And so on. Each of us trying to conjure the Man Stealer with our husbands in the broken-down mill. I wonder if she uses the millstone as a tea table for the seven silver teacups. I wonder where she keeps the ermine cape, edged in sable, that Anne Dodge gave to her. I wonder if she looks into the little homemade mirror that Mary Barker decorated with sea glass, poor Mary, so poor that she sells all of her salvage, never keeping back even a pewter porringer. I wonder if the wooden arms squeak in the wind, and if so, whether they keep the Man Stealer awake. I wonder if she sleeps at all right now. I wonder if, when she has finished her work, she will go to sleep there, or if there is another place. A hollow tree, or an old shipwreck. A cave somewhere, like the seven Christian dormice, sleeping a year for each saint. I have looked all over the island for her on numerous occasions but never found her. She always appears on her own, does her work, then disappears.
On the night when she finally steals Edward, there is a monstrous storm. Thomas Ray comes pounding at our door.
"The windmill!" he says. A light jumps up against the blackness behind him, red and orange. "Afire!" he says.
Edward pulls on his sealskin. I have just put the tea-bob into the kettle.
Edward says, "Don't wait up, wife."
There is a gentleness in his voice. My skin prickles.
I say, "Godspeed, husband."
When he leaves I pull out a blank page and write for the thousandth time,

I wake the tea-bob from its slumber in the kettle. I dump the leaves into the slop bucket. The tea is as dark as the night outside. There is no sound but the snapping of sleet on the roof.

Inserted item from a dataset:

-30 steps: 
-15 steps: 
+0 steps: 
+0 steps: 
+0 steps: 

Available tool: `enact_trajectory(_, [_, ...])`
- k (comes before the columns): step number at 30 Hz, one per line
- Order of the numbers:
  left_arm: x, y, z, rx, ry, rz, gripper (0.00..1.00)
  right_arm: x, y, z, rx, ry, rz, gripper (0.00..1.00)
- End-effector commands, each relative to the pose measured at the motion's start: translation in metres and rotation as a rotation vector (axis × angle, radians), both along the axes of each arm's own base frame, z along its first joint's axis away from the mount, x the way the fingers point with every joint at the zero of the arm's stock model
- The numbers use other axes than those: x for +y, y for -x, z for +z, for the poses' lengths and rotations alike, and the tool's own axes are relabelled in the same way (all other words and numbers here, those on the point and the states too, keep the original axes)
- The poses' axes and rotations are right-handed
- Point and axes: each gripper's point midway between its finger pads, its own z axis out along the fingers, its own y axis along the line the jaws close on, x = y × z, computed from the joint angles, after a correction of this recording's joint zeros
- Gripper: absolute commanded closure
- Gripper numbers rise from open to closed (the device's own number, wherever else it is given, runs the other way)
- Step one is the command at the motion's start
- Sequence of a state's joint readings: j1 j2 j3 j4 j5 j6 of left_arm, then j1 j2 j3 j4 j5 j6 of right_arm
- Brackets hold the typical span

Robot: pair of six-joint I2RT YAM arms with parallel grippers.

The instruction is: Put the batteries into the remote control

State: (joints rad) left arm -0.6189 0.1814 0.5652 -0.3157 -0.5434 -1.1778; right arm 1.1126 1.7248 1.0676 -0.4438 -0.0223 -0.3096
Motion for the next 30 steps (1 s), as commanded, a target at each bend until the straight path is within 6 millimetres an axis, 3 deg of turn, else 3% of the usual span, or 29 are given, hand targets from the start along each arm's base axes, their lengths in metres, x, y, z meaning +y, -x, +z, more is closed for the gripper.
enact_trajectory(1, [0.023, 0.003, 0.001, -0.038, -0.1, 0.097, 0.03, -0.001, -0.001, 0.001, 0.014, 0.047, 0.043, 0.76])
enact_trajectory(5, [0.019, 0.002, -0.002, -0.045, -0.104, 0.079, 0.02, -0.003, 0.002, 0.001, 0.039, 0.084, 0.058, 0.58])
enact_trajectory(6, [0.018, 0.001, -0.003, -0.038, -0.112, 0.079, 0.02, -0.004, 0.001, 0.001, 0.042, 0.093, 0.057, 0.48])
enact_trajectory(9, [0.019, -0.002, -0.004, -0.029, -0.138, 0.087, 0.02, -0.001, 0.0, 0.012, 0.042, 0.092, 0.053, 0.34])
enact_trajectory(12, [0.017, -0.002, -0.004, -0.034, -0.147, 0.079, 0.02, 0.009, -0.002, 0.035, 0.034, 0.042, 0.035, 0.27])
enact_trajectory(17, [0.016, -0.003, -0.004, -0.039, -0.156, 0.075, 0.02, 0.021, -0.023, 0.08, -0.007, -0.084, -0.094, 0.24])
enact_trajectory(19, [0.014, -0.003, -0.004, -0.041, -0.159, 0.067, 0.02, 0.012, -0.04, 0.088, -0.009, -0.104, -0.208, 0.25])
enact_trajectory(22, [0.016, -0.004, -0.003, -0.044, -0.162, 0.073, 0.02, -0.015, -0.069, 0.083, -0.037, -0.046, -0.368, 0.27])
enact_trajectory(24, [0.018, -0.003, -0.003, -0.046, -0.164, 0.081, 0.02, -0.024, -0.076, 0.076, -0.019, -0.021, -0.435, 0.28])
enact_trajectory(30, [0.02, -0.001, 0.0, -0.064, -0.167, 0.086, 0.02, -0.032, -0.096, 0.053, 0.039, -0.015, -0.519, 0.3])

Outside the window, the mill a mile away is like a beacon in the tempest. Its wooden blades all alight, turning and burning. Shouts rolling toward me between the wind. Excited shouts, horrified shouts. Possibly some other types of cries as well.
When Hugh Glover and Peter White bring me the news I am already in my widow's weeds. I cover my face. They believe I am grieved.
In the morning I go to the ruins, still smouldering. I pour out a cup of good black tea onto the ashes. I say, "Gratias tibi ago, Claudia Louise."
I say,

I say, "Sleep well."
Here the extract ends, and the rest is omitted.